So be a good citizen and make your requests conditional-get compatible. It’s the right thing to do – and can make your apps more performant.

tags: ruby, rubyonrails

Comments

Leave a response

  1. Ben WoodcroftAugust 13, 2008 @ 09:26 PM

    Just wondering, what happens when the code serving it changes? Does the fresh?() method take that into account somehow?

    Otherwise we could potentially say that an old page has not changed because the data didn’t change (and hence the etag doesn’t change), when it did change because the html representation is different.

    Is that our responsibility to add a code version in the etags or something?

  2. Alexey KovyrinAugust 13, 2008 @ 10:34 PM

    @Ben: Afaiu, you can use something like SVN rev or last deployment time as a part of ETag.

  3. Eric AndersonAugust 14, 2008 @ 06:01 AM

    I really like this feature. Conditional get support is always such a pain to use. This makes it much easier. My only complaint is between this and the REST stuff controllers are getting very repetitive and ugly.

    Thankfully we have make_resourceful to help us with this. It should be pretty easy to make a proc that can be included into the make_resourceful call that will do most of the work for us instead of repeating the logic in every controller.

  4. Hongli LaiAugust 14, 2008 @ 06:03 AM

    Very cool!

  5. leethalAugust 14, 2008 @ 06:58 AM

    What about something like this, instead of stating head :not_modified all the time? http://pastie.org/252869

    I didn’t fully grok this post, actually, so the ‘in_modified_scope’ method name probably isn’t the best. But using a block instead of stating head :not_modified would be nice.

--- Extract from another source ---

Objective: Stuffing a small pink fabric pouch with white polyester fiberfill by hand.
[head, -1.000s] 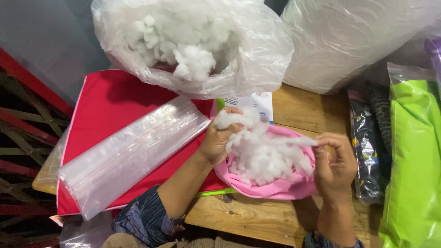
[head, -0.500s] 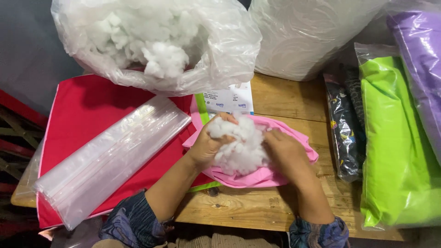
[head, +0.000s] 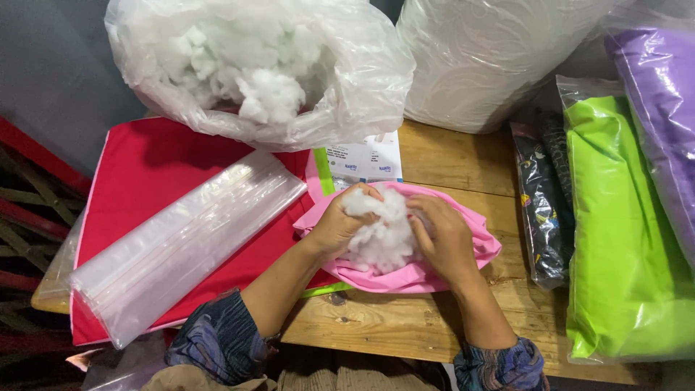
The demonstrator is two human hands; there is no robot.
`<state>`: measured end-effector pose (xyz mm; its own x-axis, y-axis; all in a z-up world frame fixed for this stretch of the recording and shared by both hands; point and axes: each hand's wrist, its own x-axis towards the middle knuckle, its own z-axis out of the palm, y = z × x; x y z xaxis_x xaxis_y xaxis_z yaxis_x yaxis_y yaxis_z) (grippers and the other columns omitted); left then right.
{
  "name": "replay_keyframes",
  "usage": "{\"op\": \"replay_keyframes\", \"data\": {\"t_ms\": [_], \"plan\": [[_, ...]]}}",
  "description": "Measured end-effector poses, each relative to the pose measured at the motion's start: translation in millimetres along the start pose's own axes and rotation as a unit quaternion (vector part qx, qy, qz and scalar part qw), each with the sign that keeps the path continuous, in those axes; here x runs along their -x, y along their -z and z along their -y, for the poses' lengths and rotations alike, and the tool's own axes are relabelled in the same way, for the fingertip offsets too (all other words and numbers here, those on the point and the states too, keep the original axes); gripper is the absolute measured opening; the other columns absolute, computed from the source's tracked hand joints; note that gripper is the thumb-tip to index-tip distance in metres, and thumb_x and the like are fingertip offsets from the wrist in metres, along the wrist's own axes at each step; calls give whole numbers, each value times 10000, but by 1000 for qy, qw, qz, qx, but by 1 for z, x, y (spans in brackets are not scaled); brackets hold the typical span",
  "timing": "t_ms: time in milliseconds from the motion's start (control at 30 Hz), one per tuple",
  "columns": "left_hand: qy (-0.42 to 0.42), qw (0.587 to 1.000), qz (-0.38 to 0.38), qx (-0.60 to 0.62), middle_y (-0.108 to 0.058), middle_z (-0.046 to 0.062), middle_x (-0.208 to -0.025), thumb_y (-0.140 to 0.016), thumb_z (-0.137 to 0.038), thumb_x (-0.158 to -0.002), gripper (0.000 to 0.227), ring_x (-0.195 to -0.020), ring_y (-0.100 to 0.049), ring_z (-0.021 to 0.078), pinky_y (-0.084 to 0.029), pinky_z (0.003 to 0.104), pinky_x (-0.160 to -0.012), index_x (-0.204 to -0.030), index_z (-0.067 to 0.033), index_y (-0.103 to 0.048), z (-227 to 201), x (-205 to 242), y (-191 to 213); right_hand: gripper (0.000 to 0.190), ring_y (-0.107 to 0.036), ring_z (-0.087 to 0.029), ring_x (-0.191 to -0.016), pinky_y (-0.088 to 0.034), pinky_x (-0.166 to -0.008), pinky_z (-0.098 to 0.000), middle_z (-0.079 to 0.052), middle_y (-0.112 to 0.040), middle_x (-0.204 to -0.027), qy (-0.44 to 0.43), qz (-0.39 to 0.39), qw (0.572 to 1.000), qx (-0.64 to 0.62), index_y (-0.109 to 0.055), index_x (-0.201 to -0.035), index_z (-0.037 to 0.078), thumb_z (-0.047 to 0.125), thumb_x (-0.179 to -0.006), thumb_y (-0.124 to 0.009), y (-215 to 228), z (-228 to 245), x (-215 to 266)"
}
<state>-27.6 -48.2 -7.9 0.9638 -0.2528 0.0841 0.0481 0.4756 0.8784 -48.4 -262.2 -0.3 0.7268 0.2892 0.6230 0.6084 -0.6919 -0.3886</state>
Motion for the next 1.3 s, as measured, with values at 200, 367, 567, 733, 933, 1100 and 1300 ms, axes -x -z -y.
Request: {"op": "replay_keyframes", "data": {"t_ms": [200, 367, 567, 733, 933, 1100, 1300], "plan": [[-8, 999, 48, -16, -732, 94, -888, -720, 84, -754, 421, -773, -722, 155, -618, 291, -692, -1133, -100, -710, -14, -1, 1, 430, -677, -353, -1143, -539, -938, -423, -152, -699, -1198, 22, -82, 988, -129, -665, -1256, 40, 283, -914, -758, 18, 40, -6], [-7, 994, 91, -54, -728, 54, -961, -760, 41, -741, 406, -870, -666, 116, -593, 302, -779, -1112, -124, -750, -13, 3, 3, 272, -730, -301, -961, -571, -832, -372, -130, -752, -1068, -29, -78, 983, -162, -749, -1129, 62, 88, -862, -797, 12, 56, -7], [-11, 996, 88, -31, -737, 67, -941, -759, 33, -755, 340, -842, -686, 129, -617, 314, -762, -1064, -103, -730, -37, 9, -1, 161, -670, -159, -932, -552, -882, -318, -123, -717, -1017, -137, -135, 934, -300, -724, -1063, -3, -77, -921, -712, 10, 30, 4], [-15, 997, 68, 23, -752, 92, -940, -747, 45, -768, 303, -803, -737, 170, -642, 335, -717, -1034, -89, -692, -17, -5, 13, 170, -654, -109, -893, -553, -861, -282, -81, -697, -1001, -206, -182, 902, -333, -693, -1068, -4, -50, -913, -747, 13, 20, 5], [-49, 995, 22, 83, -750, 120, -942, -763, 45, -764, 319, -775, -754, 201, -662, 352, -683, -1047, -67, -665, -13, -8, 20, 202, -642, -84, -906, -540, -862, -248, -51, -667, -982, -210, -213, 904, -305, -669, -1118, -9, -6, -937, -761, 21, 18, 5], [-57, 969, -23, 241, -720, 204, -970, -707, 76, -796, 321, -780, -757, 286, -636, 317, -559, -1075, -57, -619, -14, -15, 30, 175, -618, -109, -837, -549, -784, -264, -108, -654, -946, -172, -221, 927, -250, -680, -1128, -43, -40, -964, -741, 20, 10, 6], [-62, 963, -29, 262, -716, 176, -986, -690, 63, -816, 316, -806, -765, 256, -612, 250, -534, -1091, -66, -601, -27, -13, 30, 116, -644, -171, -820, -556, -755, -320, -152, -665, -959, -122, -151, 971, -143, -735, -1045, -26, -96, -952, -729, 27, 37, -7]]}}
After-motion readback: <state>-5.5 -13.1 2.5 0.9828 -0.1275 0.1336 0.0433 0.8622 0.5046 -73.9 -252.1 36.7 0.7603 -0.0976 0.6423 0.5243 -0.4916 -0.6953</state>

  6. ryanAugust 14, 2008 @ 07:57 AM

    leethal – this pattern is totally ripe for abstraction, and I think your in_modified_scope method makes a lot of sense. Perhaps a name like when_new_request would be better? Not sure, but the idea is sound.

  7. Skip HireAugust 14, 2008 @ 11:58 AM

    I am a PHP programmer considering moving over to R/RoR. I really like the look of how you are handeling this. In PHP/Apache i totally overwrote the handling of GET & POST.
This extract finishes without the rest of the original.